# Osteosacroma - Data Wrangling

The dataset consists of MRI images of children with bone tumors (osteosarcoma). The MRIs vary in number and type of sequences. Furthermore, there is sometimes considerable movement inbetween sequences, necessitating multiple transforms. 

In [1]:
from pathlib import Path
import re
import shutil

import pandas as pd

In [2]:
DATA_DIR = Path("/workspace/data")

In [3]:
files = sorted(list(DATA_DIR.glob("**/*nrrd")))

In [4]:
assert len(files) > 0, "Empty set. Check filepaths"

In [5]:
sequences = set()
for f in files:
    sequences.add(re.sub("\\..*", "", f.name))
sequences

{'AxADC',
 'AxDWI',
 'AxT1',
 'AxT1fs',
 'AxT2',
 'AxT2fs',
 'CorT1',
 'PostAxT1fs',
 'PreAxT1',
 'PreAxT1fs',
 'SagT1',
 'Segmentation_1',
 'Segmentation_2',
 'Segmentation_29',
 'Segmentation_3'}

#### Explanation to image names

- **AxADC** axial Apparent Diffusion Coefficient Maps
- **axDWI** axial Diffusion Weighted Imaging 
- **AxT1:** axial T1 without fat saturation
- **AxT2fs:** axial T2 without fat saturation
- **CorT1:** coronal T1 without fat saturation.

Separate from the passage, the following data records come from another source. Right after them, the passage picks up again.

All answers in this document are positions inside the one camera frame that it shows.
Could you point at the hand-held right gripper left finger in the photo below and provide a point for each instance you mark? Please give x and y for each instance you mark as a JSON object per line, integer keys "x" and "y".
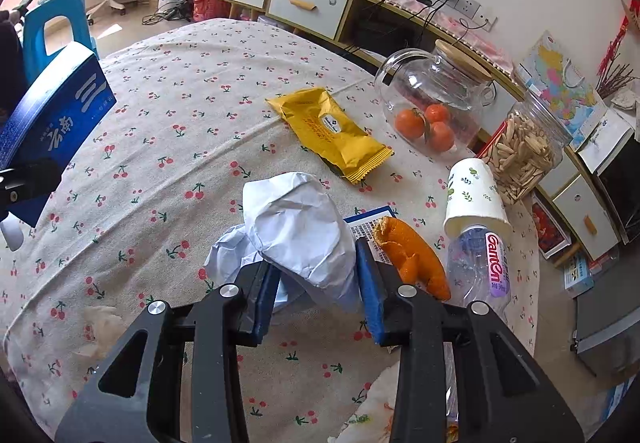
{"x": 267, "y": 303}

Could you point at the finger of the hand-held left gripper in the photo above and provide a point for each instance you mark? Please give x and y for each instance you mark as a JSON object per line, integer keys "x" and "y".
{"x": 30, "y": 188}

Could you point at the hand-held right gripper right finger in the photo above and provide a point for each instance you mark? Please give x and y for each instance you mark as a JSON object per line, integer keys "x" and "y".
{"x": 370, "y": 293}

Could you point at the blue cardboard box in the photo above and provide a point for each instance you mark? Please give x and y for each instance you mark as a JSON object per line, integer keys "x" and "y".
{"x": 60, "y": 108}

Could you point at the clear plastic bottle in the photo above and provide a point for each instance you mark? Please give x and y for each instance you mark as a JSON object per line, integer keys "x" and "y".
{"x": 480, "y": 273}

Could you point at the yellow snack packet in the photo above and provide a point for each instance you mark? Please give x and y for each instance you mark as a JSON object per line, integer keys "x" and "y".
{"x": 325, "y": 128}

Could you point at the orange peel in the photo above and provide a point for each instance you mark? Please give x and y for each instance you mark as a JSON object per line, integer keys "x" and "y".
{"x": 410, "y": 253}

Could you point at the printed paper napkin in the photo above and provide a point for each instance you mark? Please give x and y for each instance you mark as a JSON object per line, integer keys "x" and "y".
{"x": 375, "y": 403}

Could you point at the floral paper cup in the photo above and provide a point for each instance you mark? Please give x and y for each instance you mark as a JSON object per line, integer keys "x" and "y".
{"x": 475, "y": 203}

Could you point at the tangerine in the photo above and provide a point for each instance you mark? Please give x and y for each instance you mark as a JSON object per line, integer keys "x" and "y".
{"x": 410, "y": 123}
{"x": 441, "y": 137}
{"x": 437, "y": 113}

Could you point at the cherry print tablecloth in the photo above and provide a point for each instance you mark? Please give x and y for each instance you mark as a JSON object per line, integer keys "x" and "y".
{"x": 175, "y": 88}

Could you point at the blue plastic stool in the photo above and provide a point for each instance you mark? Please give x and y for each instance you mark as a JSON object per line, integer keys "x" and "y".
{"x": 75, "y": 8}

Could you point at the white crate with red picture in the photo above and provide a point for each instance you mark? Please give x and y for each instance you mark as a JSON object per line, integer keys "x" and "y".
{"x": 550, "y": 228}

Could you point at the clear plastic seed jar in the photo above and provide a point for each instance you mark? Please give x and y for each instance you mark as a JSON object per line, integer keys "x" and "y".
{"x": 525, "y": 158}

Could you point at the blue white carton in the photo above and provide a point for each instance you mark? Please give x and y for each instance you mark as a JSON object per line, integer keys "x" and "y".
{"x": 580, "y": 273}

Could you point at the glass jar with bamboo lid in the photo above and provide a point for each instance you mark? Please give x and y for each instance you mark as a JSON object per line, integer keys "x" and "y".
{"x": 410, "y": 78}

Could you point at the grey refrigerator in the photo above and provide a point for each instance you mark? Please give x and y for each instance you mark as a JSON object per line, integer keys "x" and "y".
{"x": 610, "y": 333}

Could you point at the white paper sheet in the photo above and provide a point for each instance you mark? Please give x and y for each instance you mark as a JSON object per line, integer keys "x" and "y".
{"x": 605, "y": 143}

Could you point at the pink lace runner cloth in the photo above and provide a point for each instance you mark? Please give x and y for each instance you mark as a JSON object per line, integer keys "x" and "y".
{"x": 450, "y": 23}

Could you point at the colourful map board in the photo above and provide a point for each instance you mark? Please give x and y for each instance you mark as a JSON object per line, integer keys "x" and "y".
{"x": 560, "y": 83}

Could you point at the long wooden cabinet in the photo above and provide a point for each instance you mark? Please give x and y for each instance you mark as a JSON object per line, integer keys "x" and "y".
{"x": 356, "y": 8}

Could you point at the floral cover cloth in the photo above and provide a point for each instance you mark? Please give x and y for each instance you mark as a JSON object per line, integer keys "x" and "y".
{"x": 627, "y": 100}

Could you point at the dried branches with red ornament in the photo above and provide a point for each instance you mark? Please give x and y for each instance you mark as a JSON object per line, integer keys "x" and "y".
{"x": 617, "y": 73}

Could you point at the white wall socket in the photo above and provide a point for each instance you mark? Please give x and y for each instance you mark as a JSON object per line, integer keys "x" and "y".
{"x": 475, "y": 13}

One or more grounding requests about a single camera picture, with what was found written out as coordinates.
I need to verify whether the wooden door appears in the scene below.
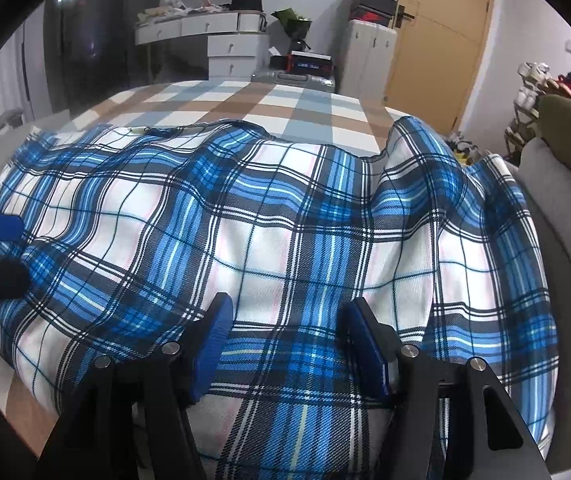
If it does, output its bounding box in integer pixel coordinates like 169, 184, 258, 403
384, 0, 497, 136

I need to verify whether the silver suitcase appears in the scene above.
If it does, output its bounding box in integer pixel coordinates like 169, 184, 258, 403
250, 67, 337, 93

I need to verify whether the green bouquet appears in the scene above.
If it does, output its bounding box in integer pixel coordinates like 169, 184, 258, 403
271, 7, 313, 53

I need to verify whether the white sheer curtain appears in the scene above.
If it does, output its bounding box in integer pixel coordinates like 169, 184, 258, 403
0, 15, 63, 126

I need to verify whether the white desk with drawers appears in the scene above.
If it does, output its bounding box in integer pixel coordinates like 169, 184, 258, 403
134, 10, 268, 80

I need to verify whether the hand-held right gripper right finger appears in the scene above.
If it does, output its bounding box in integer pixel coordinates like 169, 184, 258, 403
341, 297, 553, 480

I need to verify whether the black and red shoebox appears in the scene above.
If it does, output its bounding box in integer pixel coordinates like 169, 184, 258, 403
350, 0, 399, 26

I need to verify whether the grey refrigerator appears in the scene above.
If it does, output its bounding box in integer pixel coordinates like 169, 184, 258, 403
42, 0, 138, 111

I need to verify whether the black box with red edge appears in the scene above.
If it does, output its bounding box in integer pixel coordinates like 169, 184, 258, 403
270, 51, 336, 76

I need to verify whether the blue plaid shirt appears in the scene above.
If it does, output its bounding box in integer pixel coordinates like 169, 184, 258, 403
0, 116, 561, 480

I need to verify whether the clutter of small desk items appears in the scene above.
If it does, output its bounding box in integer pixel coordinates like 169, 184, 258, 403
135, 0, 231, 23

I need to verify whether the white cabinet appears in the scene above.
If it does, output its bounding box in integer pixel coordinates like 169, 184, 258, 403
339, 20, 399, 106

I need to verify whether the pile of shoes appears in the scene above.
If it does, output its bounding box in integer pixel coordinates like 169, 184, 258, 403
445, 132, 481, 166

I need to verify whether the checkered tablecloth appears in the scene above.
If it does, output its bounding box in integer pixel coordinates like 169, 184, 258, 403
0, 79, 403, 466

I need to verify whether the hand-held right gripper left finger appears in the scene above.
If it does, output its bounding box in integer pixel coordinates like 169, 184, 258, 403
35, 291, 236, 480

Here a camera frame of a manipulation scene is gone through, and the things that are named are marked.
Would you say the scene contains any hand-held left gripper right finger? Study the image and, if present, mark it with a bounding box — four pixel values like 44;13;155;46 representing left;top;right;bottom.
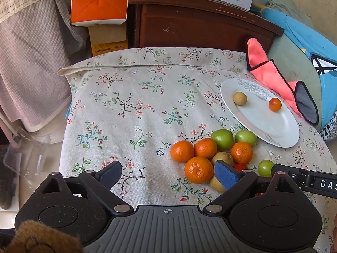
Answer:
203;160;301;215

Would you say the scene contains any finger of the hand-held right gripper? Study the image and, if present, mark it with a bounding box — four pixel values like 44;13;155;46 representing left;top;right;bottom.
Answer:
271;164;314;191

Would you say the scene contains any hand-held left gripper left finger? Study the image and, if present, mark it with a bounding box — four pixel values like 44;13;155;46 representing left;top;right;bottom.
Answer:
35;160;134;215

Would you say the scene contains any orange mandarin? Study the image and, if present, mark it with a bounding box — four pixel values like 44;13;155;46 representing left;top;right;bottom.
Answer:
230;141;254;164
170;140;195;163
184;156;214;184
269;98;282;112
194;138;218;159

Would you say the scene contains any green jujube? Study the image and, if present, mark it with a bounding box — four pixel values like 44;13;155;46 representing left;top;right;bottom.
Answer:
235;130;258;147
258;160;275;177
211;129;234;151

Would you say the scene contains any white plate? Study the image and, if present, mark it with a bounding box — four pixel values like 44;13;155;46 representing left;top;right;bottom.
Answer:
220;78;301;148

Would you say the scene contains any houndstooth cloth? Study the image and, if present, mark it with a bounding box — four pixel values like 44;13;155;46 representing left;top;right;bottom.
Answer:
317;110;337;143

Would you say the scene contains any floral tablecloth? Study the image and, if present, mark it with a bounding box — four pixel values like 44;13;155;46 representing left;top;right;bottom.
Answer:
57;47;337;253

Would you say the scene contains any clear plastic container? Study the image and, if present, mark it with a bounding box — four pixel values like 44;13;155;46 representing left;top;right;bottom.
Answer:
3;126;66;181

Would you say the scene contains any brown fuzzy cloth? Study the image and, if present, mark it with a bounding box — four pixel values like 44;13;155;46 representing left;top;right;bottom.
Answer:
0;220;85;253

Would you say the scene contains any green cushion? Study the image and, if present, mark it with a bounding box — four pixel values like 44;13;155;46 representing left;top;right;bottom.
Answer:
267;38;327;132

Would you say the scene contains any pink oven mitt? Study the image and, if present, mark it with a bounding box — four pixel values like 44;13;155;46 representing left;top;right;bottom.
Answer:
246;37;320;126

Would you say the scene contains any pink checkered cloth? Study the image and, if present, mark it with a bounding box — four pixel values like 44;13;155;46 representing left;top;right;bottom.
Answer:
0;0;91;133

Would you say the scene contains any brown cardboard box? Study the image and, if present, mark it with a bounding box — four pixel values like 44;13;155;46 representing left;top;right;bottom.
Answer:
88;21;129;57

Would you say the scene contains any blue printed pillow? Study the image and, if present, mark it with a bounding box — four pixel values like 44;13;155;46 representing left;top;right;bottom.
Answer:
251;3;337;132

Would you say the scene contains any brown wooden cabinet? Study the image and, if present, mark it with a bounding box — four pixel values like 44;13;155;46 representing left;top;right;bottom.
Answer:
128;0;285;56

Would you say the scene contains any orange paper box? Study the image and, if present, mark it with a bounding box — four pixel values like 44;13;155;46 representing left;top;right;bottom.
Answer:
71;0;129;27

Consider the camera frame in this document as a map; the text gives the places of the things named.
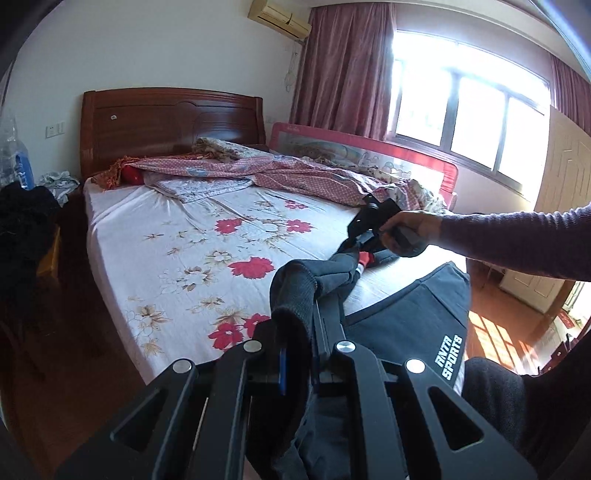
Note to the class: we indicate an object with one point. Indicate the wall air conditioner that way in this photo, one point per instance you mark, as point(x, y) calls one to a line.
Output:
point(281, 16)

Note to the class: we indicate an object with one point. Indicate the black clothes pile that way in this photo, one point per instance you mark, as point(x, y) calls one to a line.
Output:
point(25, 226)

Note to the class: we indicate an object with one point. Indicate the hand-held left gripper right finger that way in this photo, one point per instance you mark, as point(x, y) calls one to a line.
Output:
point(344, 367)

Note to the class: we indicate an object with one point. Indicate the person's leg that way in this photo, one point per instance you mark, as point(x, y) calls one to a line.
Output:
point(521, 415)

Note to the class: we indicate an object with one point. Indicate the person's right hand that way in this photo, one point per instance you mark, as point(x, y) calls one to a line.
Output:
point(418, 226)

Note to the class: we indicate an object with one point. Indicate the pink patterned quilt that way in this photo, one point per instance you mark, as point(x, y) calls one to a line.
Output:
point(295, 173)

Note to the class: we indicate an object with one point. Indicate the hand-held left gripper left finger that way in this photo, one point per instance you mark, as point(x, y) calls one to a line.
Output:
point(282, 371)

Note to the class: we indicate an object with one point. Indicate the grey white cloth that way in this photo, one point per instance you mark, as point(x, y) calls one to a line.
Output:
point(60, 182)

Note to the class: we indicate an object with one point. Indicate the pale wooden door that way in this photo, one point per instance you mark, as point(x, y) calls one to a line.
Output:
point(565, 170)

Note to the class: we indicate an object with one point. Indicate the narrow pink curtain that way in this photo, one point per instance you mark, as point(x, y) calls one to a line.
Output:
point(570, 87)

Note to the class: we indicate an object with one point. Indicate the bed with floral sheet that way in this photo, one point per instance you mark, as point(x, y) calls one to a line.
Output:
point(194, 258)

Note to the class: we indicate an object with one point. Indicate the person's right forearm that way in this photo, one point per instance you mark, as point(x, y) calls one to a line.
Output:
point(517, 242)

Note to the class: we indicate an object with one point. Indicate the wide pink curtain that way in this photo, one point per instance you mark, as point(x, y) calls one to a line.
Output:
point(344, 74)

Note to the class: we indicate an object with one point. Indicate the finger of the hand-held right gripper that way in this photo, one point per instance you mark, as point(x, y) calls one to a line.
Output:
point(361, 258)

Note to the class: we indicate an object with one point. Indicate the dark navy pants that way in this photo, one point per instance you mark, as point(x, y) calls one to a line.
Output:
point(415, 318)

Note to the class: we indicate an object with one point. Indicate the white wall socket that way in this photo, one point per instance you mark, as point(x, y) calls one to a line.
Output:
point(55, 130)

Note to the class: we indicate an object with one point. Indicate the wooden headboard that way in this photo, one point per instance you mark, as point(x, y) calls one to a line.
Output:
point(166, 124)

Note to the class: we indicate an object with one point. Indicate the window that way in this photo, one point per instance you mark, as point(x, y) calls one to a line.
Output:
point(471, 106)

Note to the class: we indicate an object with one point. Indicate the beige floral blanket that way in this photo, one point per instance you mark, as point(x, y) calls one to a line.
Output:
point(221, 147)

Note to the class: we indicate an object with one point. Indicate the red bed rail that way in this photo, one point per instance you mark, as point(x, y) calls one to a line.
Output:
point(323, 143)

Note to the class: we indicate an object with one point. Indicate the red pillow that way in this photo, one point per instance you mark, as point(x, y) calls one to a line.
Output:
point(133, 175)

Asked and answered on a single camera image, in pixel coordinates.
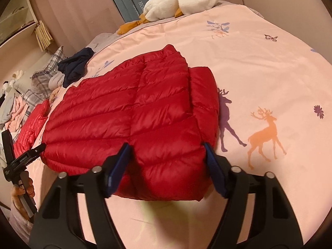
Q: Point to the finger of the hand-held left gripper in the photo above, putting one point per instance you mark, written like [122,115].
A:
[31,155]

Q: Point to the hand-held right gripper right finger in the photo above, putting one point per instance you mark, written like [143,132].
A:
[214,168]

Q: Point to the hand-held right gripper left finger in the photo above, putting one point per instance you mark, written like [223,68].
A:
[119,166]

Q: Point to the red down jacket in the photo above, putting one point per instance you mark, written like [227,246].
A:
[129,109]

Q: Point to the person's left forearm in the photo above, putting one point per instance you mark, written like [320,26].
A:
[18,225]

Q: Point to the pile of pastel clothes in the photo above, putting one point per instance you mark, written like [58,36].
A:
[15,111]

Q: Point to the person's left hand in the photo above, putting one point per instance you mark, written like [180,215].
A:
[18,197]

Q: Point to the coral quilted jacket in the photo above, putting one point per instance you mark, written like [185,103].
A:
[31,127]

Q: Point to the small white plush toy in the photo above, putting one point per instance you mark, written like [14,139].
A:
[11,83]

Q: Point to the grey cloth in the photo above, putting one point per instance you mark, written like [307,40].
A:
[55,81]

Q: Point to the navy blue garment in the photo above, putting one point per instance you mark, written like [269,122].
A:
[74,67]

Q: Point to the plaid pillow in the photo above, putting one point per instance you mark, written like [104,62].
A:
[55,58]

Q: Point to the pink printed duvet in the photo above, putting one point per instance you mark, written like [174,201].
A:
[259,70]

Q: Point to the tan hanging tassel bundle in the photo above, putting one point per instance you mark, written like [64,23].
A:
[43,36]

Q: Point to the blue-grey striped headboard cushion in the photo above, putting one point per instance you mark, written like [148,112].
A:
[124,0]

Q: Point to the white wall shelf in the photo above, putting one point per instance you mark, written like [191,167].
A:
[15,13]

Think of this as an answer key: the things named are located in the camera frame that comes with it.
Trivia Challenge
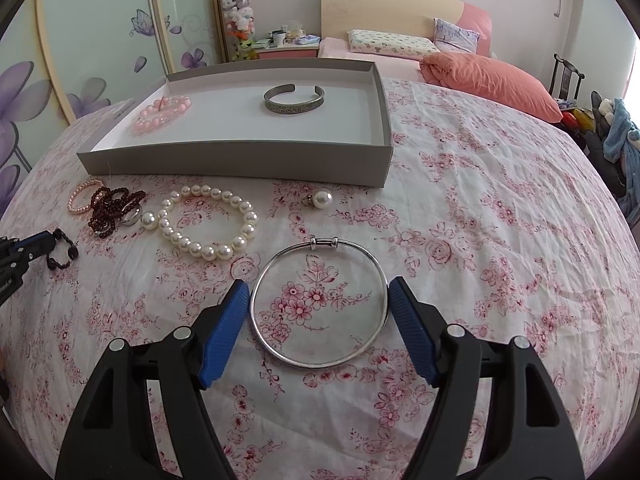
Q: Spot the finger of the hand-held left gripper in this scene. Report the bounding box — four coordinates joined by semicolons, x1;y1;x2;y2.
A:
0;230;56;262

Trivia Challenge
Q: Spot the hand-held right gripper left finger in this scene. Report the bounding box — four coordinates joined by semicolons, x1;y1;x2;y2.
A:
55;280;251;480

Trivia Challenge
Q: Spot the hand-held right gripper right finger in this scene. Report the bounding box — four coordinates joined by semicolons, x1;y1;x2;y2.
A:
387;276;586;480

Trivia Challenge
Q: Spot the black bead bracelet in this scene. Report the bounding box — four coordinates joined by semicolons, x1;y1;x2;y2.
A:
45;229;80;272

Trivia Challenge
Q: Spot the thin pink bead bracelet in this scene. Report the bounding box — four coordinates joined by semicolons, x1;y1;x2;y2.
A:
67;178;106;216

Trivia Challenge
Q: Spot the dark red bead bracelet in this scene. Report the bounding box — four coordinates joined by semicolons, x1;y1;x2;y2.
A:
87;186;148;238

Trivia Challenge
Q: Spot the white pearl bracelet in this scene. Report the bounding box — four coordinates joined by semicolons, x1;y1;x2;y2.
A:
157;184;258;262

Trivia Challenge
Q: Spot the thin silver bangle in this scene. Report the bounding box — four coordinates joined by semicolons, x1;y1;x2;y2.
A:
249;236;390;371

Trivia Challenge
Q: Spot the shallow grey cardboard box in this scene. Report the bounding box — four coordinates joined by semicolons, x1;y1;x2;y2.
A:
76;57;394;190

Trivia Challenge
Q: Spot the pink floral bed sheet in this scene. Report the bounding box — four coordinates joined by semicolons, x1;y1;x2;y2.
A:
0;77;640;480

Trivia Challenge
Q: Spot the pearl pendant with metal loop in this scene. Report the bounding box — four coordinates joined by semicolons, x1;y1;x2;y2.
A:
301;191;335;211

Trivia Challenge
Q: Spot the floral glass sliding wardrobe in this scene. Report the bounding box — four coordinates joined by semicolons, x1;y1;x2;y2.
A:
0;0;226;201

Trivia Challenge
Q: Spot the folded orange quilt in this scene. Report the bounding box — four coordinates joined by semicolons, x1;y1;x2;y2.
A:
419;51;565;123

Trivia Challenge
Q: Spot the red and yellow toy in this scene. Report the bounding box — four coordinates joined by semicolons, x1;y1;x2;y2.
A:
561;107;597;134

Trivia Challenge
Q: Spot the pink and white nightstand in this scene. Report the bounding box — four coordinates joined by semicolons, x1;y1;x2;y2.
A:
250;42;321;62

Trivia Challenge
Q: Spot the plain pink bed sheet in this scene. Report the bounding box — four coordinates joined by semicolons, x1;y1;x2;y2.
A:
318;37;426;83

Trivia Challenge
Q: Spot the patterned white pillow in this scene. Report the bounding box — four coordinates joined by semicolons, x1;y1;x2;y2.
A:
347;29;441;56

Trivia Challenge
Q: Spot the small purple pillow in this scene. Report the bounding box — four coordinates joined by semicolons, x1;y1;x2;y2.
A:
432;17;481;54

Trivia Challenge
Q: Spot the dark wooden chair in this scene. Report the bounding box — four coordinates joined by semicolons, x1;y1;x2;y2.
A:
549;54;586;101

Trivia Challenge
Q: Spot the clear tube of plush toys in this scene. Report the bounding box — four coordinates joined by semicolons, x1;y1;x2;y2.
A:
219;0;258;63

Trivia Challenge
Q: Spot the beige and pink headboard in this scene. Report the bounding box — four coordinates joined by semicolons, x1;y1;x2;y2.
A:
320;0;493;58

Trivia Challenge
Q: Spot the large pink bead bracelet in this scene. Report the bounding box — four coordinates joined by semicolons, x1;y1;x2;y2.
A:
132;94;193;136

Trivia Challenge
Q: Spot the engraved silver cuff bracelet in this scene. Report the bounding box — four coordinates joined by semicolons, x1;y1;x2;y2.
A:
264;84;326;117

Only if no other T1w sequence was available
- **SagT1:** sagittal T1 without fat saturation. Only if no other T1w sequence was available
- **PostAxT1fs:** axial T1 with fat saturation after contrast injection
- **PreAxT1fs:** axial T1 with fat saturation before contrast injection


#### Explanation to segmentation names.  
Sometines the patient moved between the pre- and post-contrast images. So the images are not aligned anymore and new segmentatios had to be done. 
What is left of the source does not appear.